**Task statement**
The expected answer comprises all lines from the entries that contain the string "scene".

----- Extracted records

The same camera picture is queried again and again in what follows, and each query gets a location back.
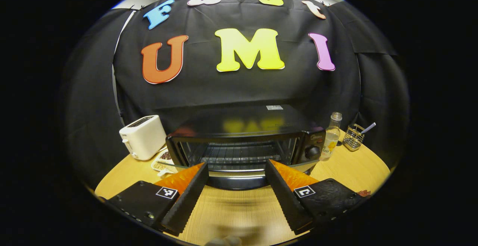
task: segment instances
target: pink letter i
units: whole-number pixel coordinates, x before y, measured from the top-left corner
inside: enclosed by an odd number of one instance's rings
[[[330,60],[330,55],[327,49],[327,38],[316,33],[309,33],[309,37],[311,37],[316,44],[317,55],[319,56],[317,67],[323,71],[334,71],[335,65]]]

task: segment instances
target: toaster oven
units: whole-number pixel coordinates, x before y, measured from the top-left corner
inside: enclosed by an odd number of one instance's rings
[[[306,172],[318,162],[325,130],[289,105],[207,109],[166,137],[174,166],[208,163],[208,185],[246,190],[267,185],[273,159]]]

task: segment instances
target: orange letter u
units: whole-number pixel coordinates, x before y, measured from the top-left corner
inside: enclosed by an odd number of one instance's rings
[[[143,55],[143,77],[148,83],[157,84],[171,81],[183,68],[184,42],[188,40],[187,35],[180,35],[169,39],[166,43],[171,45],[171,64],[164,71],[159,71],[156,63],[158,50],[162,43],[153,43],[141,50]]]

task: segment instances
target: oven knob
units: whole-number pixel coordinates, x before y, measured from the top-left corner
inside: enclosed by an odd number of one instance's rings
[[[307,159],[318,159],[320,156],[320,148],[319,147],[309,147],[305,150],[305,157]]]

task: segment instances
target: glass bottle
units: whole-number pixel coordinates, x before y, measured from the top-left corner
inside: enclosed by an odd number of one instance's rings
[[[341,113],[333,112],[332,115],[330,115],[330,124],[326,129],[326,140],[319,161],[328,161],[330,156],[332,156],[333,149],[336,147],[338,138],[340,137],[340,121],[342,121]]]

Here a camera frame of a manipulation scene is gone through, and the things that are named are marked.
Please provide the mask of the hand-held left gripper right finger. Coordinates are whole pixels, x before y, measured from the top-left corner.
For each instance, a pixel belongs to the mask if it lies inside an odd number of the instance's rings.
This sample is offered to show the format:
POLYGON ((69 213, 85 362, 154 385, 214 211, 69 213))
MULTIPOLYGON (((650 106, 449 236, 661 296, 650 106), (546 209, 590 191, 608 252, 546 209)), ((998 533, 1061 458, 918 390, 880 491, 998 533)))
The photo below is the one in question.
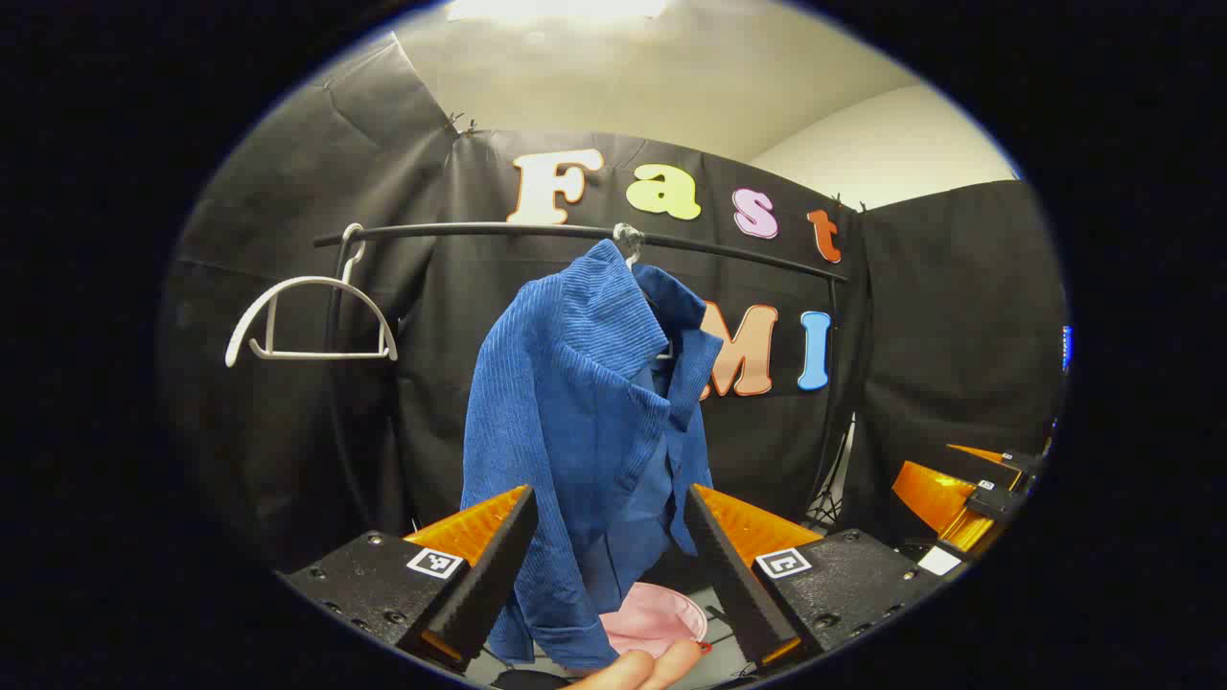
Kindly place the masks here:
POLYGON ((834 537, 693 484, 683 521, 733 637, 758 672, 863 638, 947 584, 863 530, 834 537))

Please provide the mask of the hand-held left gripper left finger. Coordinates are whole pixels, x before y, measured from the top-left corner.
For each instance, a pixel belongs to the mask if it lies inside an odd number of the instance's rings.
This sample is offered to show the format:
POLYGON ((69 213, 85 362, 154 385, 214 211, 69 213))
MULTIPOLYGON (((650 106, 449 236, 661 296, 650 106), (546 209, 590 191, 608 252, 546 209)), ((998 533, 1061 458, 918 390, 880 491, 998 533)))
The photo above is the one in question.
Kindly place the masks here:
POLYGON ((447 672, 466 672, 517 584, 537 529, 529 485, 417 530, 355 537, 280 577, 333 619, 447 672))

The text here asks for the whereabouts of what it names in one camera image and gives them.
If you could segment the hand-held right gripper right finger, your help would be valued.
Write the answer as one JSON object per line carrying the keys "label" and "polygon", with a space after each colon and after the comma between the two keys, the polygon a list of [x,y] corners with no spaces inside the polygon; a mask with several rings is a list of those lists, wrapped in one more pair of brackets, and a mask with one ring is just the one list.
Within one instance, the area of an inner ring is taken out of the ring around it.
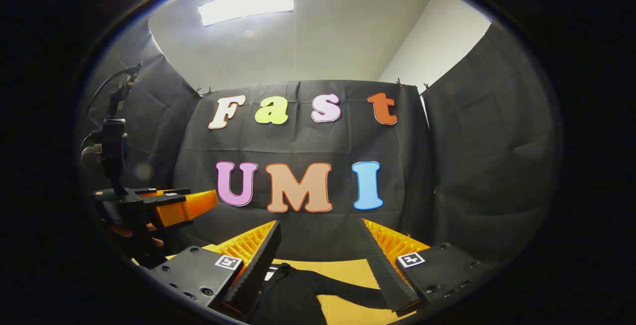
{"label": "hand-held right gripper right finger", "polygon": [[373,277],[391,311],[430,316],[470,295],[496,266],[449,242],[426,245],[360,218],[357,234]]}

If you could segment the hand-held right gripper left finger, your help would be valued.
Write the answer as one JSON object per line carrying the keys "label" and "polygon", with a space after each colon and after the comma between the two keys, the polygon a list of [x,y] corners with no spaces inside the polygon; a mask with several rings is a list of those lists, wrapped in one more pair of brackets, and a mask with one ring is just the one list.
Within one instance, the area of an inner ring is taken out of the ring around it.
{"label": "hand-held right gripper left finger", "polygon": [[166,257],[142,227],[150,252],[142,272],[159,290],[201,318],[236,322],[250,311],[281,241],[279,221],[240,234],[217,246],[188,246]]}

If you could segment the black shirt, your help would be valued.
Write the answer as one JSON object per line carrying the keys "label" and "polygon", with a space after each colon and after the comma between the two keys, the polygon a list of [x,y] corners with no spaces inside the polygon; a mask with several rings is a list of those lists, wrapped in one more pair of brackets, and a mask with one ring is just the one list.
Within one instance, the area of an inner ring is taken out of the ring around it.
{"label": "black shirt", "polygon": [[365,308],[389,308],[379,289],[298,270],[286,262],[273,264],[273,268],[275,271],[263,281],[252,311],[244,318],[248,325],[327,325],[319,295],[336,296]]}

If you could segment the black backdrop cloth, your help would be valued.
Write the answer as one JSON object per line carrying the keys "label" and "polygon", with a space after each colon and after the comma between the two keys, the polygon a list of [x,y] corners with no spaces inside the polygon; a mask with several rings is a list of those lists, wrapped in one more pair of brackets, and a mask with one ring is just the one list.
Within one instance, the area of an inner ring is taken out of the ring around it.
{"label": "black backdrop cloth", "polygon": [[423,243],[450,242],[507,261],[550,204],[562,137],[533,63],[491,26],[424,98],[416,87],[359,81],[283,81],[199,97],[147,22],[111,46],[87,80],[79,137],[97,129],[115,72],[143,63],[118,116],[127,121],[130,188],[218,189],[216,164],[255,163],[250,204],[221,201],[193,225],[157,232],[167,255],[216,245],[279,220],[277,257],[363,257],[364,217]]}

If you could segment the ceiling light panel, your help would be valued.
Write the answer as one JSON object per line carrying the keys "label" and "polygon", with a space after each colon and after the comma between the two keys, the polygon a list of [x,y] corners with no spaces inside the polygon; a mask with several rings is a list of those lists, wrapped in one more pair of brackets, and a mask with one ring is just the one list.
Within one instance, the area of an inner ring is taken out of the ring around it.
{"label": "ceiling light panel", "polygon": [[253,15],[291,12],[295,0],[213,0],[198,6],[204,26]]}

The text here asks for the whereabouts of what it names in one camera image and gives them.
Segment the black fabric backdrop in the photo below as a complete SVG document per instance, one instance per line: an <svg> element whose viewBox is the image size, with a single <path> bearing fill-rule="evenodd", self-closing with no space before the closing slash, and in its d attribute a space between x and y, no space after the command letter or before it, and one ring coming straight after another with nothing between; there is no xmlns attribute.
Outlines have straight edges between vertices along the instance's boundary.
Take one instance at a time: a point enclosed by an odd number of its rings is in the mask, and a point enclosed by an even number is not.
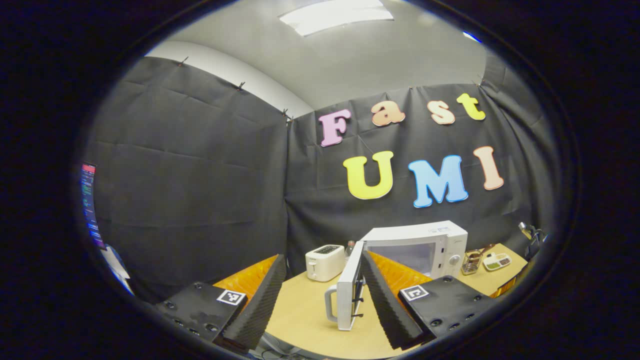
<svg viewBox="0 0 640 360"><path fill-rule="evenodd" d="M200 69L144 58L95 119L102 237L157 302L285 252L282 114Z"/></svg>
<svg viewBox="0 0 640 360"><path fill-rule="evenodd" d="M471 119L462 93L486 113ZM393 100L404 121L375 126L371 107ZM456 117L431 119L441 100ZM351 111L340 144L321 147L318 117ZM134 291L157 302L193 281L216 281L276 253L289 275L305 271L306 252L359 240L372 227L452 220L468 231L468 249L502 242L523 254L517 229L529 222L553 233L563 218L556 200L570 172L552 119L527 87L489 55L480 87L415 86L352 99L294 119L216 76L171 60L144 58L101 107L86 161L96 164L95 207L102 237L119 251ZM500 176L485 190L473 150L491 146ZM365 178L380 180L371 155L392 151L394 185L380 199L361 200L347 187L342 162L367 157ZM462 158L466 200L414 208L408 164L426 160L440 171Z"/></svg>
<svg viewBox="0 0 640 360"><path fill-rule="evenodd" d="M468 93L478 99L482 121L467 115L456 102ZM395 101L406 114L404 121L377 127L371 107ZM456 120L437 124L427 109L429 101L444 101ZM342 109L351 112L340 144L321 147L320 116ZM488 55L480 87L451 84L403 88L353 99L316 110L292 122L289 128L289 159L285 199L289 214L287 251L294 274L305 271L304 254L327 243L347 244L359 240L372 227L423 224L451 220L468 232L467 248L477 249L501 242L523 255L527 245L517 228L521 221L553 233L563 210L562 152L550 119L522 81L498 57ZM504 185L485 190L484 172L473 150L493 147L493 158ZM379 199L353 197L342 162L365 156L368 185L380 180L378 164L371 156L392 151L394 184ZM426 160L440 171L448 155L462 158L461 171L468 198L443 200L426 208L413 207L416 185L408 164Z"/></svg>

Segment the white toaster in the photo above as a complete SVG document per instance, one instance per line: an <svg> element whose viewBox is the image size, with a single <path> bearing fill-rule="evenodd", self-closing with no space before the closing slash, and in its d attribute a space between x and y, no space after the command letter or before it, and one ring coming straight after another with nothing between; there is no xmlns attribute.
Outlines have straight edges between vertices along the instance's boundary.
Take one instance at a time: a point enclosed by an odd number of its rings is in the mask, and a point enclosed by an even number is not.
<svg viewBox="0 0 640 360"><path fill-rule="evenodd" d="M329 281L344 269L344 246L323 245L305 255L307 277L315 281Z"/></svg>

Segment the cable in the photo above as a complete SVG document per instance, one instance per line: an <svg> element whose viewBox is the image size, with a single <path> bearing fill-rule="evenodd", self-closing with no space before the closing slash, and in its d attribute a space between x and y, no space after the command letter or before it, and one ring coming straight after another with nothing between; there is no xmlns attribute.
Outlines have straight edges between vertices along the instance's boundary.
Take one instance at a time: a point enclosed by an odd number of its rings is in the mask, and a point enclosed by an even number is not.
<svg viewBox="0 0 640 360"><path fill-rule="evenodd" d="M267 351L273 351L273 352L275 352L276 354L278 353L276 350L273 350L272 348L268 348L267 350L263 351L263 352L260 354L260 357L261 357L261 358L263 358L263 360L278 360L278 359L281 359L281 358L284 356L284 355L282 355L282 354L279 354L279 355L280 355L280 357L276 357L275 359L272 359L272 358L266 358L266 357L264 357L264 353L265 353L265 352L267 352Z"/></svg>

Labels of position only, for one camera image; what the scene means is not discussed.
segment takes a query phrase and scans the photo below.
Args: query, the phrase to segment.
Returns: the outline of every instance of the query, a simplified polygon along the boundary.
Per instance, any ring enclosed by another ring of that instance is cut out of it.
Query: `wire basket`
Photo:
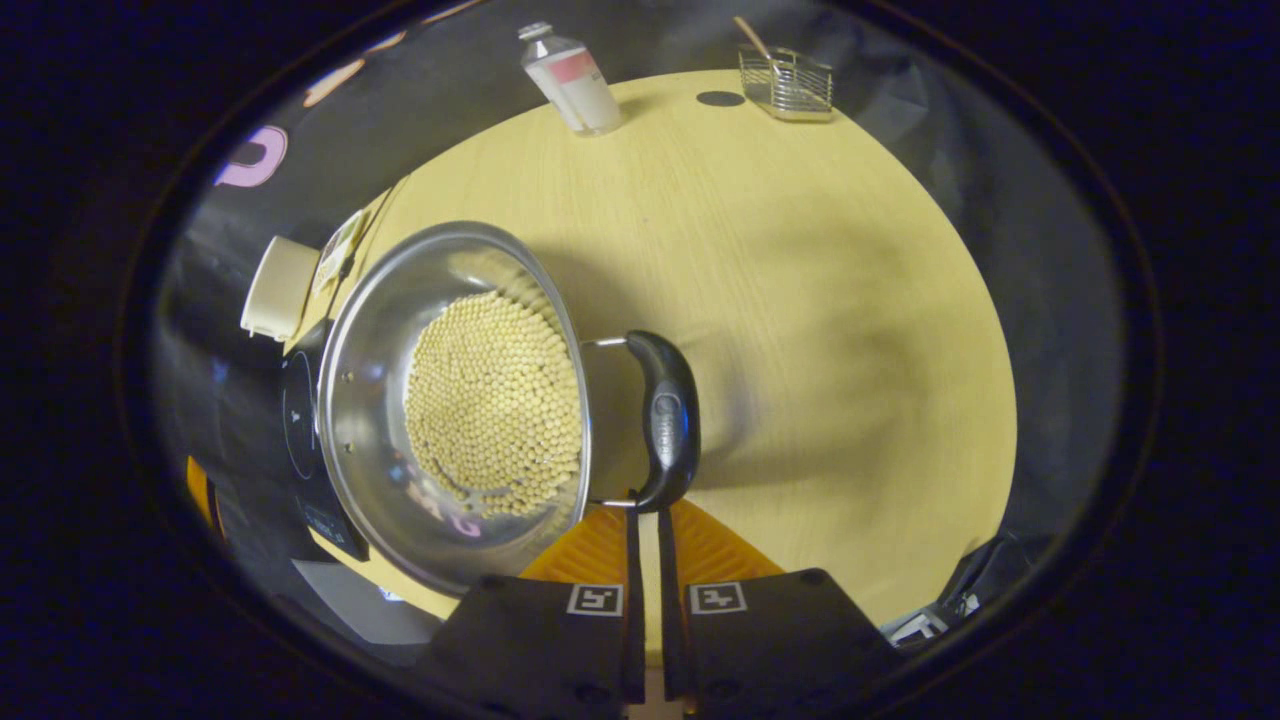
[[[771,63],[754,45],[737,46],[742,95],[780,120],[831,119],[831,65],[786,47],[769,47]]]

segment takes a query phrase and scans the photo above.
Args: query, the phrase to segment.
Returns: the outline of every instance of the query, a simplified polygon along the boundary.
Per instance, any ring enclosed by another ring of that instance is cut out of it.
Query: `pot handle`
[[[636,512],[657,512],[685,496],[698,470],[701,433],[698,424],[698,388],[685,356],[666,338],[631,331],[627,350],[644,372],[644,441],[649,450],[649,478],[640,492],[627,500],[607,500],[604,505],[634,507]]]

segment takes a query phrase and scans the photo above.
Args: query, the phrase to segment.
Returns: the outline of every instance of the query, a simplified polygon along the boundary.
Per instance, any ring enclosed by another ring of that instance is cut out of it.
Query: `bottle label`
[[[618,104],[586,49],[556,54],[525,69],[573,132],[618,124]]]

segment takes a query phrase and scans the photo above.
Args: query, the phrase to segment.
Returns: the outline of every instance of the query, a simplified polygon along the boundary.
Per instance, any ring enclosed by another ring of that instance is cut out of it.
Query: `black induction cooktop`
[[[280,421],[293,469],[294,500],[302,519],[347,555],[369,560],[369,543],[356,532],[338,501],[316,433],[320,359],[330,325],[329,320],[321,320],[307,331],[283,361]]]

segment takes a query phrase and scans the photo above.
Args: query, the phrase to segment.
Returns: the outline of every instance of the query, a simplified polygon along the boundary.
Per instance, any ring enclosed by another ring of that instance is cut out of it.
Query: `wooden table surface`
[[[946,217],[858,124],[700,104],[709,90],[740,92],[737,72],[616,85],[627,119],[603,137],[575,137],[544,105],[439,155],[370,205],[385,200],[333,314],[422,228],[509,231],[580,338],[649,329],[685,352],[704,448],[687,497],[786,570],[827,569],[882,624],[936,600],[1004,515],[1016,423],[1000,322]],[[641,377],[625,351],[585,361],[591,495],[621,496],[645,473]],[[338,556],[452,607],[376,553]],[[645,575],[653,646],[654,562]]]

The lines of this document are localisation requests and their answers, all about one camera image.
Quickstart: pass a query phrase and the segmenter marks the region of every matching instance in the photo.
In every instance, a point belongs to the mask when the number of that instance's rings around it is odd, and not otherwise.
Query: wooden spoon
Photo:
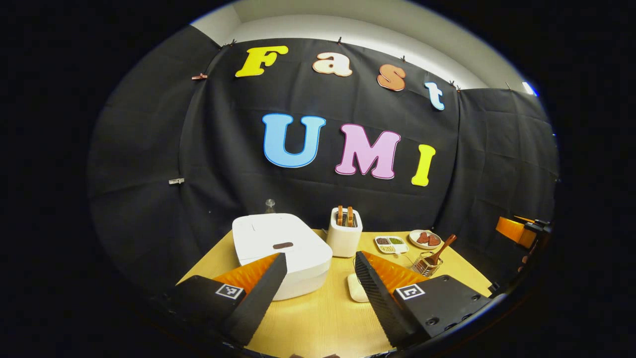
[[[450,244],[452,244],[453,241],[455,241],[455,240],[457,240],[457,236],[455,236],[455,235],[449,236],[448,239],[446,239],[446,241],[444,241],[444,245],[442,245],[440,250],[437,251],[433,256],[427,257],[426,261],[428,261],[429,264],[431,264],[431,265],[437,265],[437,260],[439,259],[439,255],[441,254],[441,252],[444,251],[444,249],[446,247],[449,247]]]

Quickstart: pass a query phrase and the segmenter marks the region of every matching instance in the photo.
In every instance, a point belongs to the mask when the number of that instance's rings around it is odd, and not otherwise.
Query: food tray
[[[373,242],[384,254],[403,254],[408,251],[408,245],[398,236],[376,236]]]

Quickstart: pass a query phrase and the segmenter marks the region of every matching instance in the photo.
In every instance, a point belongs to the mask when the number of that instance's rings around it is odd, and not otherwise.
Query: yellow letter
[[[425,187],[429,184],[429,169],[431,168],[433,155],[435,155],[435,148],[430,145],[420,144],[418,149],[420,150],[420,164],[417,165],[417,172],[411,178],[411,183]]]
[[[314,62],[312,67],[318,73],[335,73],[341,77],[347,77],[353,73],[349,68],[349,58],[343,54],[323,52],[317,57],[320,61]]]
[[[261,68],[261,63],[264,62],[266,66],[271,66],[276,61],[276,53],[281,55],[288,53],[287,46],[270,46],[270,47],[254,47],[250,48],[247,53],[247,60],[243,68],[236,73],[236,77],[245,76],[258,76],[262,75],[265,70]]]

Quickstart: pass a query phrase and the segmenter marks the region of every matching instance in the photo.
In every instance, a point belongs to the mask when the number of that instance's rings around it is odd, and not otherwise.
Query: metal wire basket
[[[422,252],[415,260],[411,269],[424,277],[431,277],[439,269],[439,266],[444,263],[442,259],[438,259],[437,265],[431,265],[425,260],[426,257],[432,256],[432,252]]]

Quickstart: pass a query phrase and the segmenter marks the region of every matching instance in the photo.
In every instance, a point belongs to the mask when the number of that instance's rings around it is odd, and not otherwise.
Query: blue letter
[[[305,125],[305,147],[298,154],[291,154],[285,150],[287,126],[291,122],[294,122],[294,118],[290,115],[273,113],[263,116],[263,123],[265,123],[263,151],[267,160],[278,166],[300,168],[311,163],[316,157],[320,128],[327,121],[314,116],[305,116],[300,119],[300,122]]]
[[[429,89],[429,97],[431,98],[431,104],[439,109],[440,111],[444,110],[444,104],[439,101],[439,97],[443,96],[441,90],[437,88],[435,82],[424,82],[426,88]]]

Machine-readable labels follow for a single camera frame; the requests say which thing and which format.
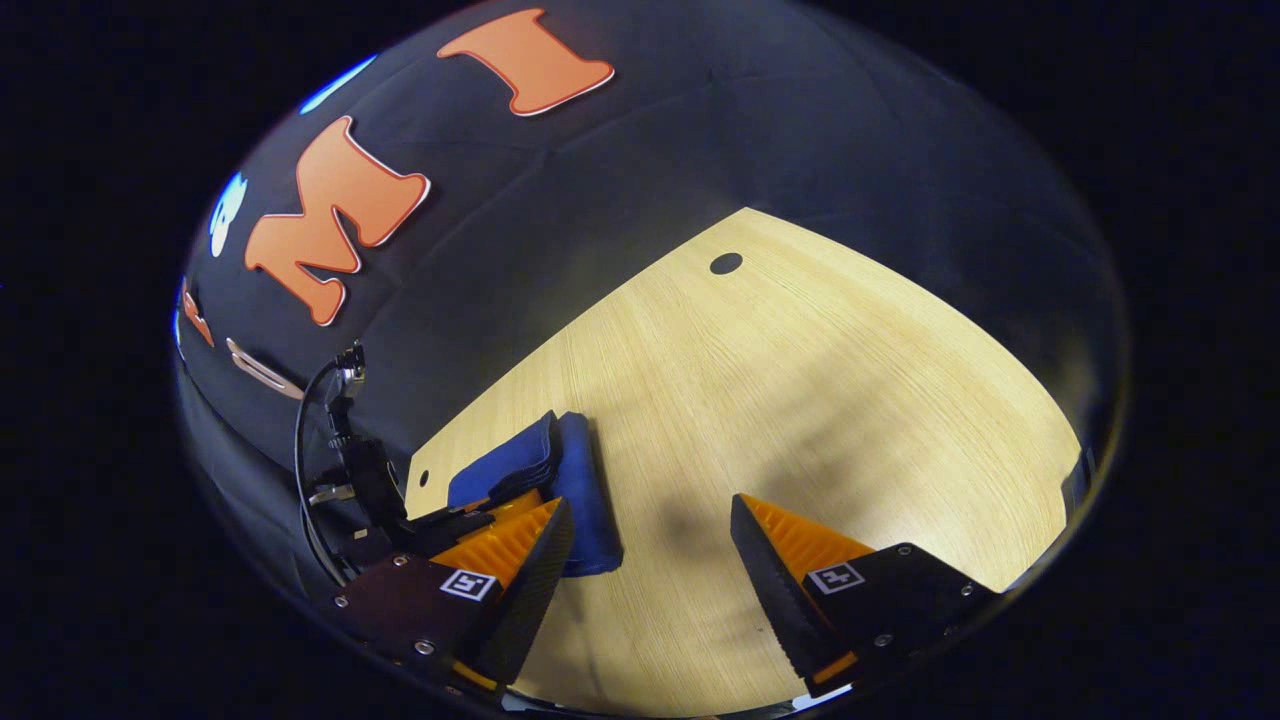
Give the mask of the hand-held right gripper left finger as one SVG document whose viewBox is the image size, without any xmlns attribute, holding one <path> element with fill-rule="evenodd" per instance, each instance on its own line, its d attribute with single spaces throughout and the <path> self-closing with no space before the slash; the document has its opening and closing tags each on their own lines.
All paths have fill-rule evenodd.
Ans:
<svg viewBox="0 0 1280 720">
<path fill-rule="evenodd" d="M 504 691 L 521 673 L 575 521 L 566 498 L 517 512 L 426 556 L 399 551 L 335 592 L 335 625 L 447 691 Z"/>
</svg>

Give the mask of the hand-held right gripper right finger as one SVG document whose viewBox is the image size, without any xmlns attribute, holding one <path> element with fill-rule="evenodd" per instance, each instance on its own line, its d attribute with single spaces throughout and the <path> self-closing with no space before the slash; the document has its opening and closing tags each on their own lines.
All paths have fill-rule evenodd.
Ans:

----------

**Answer to this exercise**
Here a camera frame of a manipulation scene is gone through, and the things that are named are marked.
Labels of position only, for one camera image; what the scene means is not discussed.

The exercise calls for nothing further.